• Task item: Would you please report how many lines of the listing contain "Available"? Reply with that number only.

• Material shown:

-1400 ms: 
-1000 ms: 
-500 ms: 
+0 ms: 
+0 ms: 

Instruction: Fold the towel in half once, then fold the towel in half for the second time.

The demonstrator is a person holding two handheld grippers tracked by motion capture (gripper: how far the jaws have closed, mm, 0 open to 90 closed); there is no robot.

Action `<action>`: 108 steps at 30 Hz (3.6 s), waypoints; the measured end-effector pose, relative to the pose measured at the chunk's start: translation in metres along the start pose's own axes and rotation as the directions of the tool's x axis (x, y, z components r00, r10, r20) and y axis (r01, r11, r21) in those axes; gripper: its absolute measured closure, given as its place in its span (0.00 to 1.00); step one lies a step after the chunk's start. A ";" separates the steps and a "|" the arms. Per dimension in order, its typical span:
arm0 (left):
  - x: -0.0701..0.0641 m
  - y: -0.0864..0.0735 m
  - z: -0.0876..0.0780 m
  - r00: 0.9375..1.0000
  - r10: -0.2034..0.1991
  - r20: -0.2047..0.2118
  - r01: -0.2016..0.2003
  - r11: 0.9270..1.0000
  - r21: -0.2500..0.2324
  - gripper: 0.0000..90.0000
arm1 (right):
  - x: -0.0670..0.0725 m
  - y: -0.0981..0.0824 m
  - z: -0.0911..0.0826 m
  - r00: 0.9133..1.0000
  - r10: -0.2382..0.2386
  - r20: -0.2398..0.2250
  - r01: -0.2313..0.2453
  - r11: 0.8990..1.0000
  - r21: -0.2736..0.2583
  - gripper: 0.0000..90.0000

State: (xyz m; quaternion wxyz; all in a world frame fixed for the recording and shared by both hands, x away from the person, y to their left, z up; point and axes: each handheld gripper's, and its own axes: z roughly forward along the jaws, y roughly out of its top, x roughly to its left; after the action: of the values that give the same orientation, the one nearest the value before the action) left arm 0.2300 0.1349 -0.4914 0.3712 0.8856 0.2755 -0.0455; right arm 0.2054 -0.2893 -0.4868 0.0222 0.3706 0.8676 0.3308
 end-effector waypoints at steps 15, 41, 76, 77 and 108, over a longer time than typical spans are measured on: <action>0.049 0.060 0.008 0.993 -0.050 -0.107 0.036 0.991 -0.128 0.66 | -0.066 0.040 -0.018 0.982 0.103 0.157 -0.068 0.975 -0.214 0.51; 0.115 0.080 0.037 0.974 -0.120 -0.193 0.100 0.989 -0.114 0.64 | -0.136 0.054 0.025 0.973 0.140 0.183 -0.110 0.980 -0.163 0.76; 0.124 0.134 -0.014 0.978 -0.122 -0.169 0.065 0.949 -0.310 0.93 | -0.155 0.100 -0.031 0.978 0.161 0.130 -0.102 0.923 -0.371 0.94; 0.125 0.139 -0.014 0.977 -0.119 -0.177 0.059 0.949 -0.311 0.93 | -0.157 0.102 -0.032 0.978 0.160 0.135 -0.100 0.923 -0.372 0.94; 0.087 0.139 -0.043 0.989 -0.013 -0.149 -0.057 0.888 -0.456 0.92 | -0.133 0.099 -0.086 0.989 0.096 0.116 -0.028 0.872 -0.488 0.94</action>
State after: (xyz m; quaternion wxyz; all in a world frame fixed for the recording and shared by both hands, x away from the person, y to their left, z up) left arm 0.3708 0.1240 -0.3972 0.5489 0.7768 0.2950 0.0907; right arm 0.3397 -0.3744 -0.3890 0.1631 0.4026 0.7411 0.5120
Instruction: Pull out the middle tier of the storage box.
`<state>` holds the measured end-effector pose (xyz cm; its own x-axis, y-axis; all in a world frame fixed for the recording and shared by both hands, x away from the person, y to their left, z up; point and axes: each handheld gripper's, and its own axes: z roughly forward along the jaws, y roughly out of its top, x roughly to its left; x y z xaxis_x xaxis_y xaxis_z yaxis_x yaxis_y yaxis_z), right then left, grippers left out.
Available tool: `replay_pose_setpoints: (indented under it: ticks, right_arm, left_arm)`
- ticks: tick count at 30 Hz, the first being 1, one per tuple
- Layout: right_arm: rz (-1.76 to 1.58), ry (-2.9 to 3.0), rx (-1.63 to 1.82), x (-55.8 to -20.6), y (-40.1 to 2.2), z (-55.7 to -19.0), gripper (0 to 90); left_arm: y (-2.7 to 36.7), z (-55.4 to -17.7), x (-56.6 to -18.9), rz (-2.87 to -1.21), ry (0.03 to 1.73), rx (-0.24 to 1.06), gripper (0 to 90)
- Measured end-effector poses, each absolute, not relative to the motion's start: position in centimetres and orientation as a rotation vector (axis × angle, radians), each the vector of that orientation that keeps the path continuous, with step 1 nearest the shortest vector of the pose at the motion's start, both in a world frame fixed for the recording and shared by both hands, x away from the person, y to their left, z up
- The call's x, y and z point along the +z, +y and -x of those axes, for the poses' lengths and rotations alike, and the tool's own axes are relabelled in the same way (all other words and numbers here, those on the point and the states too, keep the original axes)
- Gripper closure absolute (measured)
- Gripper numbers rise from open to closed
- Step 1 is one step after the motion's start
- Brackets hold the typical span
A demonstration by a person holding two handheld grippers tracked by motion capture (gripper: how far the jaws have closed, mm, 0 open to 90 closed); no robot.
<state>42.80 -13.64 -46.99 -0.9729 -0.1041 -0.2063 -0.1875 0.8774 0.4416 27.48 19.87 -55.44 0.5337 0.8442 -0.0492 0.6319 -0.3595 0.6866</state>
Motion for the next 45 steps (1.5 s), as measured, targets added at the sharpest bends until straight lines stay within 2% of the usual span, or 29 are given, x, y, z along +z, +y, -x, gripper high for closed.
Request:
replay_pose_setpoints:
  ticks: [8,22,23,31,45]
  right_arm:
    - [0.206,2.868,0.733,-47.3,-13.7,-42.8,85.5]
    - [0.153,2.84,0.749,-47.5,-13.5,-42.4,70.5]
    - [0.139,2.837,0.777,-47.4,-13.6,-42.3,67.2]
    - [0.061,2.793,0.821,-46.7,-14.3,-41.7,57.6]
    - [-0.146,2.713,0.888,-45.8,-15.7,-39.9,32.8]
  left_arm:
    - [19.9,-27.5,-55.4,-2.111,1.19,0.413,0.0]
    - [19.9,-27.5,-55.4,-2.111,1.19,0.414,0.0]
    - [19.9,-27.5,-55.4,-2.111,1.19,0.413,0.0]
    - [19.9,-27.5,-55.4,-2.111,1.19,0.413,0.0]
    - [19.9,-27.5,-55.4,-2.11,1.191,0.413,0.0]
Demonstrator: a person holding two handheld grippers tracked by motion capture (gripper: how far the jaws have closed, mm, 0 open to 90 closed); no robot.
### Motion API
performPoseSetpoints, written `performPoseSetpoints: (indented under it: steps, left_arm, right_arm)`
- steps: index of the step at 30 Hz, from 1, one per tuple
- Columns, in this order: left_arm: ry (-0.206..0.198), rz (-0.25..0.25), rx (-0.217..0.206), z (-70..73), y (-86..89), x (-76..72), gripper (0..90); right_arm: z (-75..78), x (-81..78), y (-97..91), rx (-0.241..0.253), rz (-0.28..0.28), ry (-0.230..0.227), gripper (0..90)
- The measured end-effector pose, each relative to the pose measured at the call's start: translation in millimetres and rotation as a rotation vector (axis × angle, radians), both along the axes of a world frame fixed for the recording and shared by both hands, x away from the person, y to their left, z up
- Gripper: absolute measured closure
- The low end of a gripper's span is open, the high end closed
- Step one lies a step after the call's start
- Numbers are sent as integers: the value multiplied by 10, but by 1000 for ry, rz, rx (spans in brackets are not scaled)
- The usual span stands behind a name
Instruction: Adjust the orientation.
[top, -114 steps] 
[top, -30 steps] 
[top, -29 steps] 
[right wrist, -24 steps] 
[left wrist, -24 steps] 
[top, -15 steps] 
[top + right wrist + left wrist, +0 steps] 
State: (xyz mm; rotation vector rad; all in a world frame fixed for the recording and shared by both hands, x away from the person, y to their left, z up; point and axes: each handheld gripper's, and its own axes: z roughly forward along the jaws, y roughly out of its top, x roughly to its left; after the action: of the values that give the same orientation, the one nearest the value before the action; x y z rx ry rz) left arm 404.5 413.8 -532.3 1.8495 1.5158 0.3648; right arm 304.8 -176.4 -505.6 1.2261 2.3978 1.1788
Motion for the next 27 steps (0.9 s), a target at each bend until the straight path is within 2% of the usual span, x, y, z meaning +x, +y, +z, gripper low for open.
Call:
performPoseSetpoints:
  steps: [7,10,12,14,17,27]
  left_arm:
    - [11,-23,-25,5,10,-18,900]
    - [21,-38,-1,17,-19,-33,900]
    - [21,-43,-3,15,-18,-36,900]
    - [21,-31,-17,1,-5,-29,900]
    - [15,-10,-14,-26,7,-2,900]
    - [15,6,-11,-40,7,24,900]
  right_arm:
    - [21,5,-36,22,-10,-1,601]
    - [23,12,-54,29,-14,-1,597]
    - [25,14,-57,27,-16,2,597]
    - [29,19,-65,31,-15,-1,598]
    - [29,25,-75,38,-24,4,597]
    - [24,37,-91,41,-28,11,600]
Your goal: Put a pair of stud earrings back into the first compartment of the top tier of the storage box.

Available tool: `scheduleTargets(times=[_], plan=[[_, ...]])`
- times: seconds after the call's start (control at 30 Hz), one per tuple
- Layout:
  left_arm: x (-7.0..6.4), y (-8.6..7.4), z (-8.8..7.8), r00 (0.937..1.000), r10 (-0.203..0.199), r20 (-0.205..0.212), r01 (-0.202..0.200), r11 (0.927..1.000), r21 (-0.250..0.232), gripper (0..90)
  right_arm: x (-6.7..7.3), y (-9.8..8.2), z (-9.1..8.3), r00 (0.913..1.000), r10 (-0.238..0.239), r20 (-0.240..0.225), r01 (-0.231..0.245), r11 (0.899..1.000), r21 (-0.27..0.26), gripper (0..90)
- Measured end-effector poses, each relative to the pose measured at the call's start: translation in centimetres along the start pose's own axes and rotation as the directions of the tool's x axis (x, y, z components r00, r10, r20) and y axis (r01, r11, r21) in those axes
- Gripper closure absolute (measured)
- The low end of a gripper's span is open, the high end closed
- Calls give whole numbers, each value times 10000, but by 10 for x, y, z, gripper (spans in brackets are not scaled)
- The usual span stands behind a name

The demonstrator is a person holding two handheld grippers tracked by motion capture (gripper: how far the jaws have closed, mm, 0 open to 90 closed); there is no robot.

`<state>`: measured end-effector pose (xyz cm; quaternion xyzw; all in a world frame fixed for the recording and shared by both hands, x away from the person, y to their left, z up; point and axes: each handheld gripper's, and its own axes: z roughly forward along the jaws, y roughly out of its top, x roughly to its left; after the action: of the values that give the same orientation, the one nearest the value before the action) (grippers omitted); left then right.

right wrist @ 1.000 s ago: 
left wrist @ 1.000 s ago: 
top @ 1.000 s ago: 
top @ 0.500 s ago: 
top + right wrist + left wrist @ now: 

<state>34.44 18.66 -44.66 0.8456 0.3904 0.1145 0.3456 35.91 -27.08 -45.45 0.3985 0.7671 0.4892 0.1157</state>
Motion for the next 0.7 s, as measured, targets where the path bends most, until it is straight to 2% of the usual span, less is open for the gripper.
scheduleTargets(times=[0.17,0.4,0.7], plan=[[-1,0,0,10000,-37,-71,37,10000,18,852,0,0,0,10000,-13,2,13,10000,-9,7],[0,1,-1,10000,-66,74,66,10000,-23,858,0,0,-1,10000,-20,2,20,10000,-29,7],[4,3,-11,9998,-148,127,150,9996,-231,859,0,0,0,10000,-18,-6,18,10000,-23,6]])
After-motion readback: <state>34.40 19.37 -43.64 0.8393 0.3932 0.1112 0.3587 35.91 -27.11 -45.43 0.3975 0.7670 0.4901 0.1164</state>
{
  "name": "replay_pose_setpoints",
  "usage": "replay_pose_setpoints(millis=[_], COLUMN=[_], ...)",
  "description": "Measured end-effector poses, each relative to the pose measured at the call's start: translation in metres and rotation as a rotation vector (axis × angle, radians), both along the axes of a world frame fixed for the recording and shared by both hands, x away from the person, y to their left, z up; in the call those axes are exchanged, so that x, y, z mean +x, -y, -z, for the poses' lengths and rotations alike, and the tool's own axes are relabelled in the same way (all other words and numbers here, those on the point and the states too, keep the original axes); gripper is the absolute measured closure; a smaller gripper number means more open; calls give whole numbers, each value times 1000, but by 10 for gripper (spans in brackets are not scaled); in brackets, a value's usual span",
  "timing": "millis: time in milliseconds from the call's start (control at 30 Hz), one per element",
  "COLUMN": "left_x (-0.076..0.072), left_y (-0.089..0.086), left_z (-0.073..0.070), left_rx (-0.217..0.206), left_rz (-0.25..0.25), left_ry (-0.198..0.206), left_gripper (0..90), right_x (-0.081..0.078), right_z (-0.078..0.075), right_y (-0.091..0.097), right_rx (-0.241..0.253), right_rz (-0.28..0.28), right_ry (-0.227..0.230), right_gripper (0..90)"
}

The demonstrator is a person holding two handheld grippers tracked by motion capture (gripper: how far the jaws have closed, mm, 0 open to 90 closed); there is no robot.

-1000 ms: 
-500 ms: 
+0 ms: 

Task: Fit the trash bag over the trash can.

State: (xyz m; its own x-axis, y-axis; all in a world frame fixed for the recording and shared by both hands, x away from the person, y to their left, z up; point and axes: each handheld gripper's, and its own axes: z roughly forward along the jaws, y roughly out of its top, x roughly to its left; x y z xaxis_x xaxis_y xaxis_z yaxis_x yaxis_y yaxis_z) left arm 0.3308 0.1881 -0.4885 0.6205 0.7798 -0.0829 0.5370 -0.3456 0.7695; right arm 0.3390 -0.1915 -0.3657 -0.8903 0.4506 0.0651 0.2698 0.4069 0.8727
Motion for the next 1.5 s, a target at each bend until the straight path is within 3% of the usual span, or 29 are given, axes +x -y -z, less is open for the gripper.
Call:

• Response: 2